** Opening Task inputs block **
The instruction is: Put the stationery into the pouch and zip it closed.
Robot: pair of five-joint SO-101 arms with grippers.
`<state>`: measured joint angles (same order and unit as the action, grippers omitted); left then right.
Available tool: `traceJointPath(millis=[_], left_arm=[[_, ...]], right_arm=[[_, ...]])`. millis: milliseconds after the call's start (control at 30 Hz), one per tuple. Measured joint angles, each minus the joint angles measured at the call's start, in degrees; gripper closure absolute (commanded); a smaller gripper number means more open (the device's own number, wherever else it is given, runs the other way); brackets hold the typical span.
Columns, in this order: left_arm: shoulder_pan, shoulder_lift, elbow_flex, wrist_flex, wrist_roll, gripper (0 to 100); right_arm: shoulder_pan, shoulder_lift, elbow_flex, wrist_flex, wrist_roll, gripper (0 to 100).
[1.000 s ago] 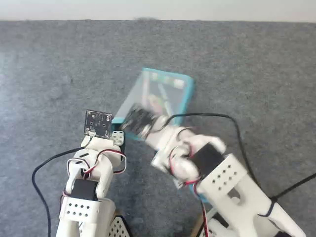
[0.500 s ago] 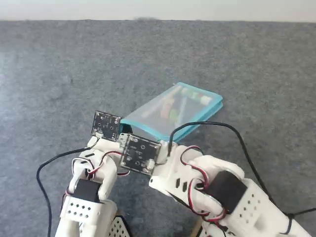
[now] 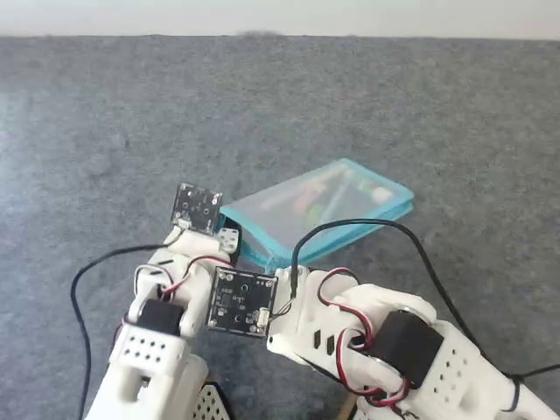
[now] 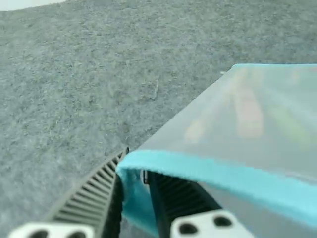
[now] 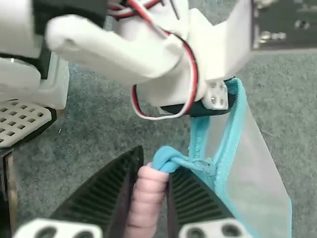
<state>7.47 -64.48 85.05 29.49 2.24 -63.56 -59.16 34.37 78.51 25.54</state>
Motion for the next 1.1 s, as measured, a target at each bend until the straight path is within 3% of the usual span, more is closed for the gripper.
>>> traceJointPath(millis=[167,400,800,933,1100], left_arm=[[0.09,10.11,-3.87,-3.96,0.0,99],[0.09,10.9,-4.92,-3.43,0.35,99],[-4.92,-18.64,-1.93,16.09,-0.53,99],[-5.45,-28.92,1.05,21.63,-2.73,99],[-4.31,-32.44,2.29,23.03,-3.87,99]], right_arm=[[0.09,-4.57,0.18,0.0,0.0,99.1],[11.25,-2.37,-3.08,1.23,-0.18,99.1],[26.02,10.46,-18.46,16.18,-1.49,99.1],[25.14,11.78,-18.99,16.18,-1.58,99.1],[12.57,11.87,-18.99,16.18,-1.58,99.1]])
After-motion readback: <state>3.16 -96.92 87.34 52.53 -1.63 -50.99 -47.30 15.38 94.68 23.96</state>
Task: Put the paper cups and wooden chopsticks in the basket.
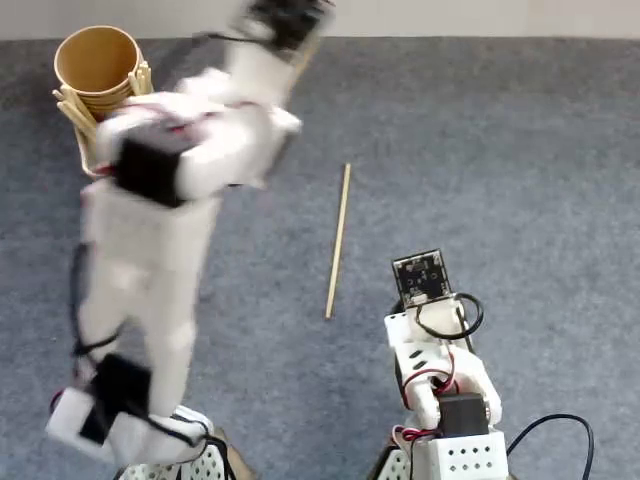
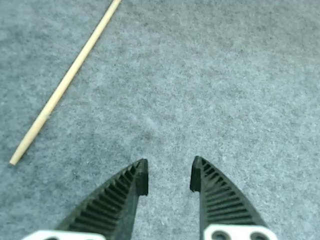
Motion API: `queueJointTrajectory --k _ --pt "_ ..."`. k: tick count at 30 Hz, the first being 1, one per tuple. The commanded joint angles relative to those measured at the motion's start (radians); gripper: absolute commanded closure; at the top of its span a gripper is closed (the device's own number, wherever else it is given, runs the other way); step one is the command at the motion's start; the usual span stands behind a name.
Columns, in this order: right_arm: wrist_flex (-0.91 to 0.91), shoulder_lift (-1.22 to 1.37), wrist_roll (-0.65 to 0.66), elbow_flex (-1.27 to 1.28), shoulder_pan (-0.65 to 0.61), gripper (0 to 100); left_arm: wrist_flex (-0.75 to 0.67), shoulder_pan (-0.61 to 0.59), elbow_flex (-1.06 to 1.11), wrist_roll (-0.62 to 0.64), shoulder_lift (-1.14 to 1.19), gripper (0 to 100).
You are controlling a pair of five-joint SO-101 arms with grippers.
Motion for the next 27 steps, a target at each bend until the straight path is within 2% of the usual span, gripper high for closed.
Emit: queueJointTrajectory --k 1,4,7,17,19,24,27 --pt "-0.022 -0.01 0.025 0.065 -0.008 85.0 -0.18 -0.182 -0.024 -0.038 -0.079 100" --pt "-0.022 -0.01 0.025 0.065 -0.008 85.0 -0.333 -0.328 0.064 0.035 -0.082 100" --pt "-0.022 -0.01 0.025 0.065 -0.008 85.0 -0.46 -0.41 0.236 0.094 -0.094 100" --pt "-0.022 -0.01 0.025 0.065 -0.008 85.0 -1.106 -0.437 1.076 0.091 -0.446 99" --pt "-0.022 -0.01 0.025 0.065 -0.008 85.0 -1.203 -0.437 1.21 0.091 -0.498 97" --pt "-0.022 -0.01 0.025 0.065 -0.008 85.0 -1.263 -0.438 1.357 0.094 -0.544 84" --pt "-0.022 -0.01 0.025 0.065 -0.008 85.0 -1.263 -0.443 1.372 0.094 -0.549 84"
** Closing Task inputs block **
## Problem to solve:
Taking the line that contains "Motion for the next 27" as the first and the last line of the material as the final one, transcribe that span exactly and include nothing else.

## Exercise output:
Motion for the next 27 steps, a target at each bend until the straight path is within 2% of the usual span, gripper high for closed.
Emit: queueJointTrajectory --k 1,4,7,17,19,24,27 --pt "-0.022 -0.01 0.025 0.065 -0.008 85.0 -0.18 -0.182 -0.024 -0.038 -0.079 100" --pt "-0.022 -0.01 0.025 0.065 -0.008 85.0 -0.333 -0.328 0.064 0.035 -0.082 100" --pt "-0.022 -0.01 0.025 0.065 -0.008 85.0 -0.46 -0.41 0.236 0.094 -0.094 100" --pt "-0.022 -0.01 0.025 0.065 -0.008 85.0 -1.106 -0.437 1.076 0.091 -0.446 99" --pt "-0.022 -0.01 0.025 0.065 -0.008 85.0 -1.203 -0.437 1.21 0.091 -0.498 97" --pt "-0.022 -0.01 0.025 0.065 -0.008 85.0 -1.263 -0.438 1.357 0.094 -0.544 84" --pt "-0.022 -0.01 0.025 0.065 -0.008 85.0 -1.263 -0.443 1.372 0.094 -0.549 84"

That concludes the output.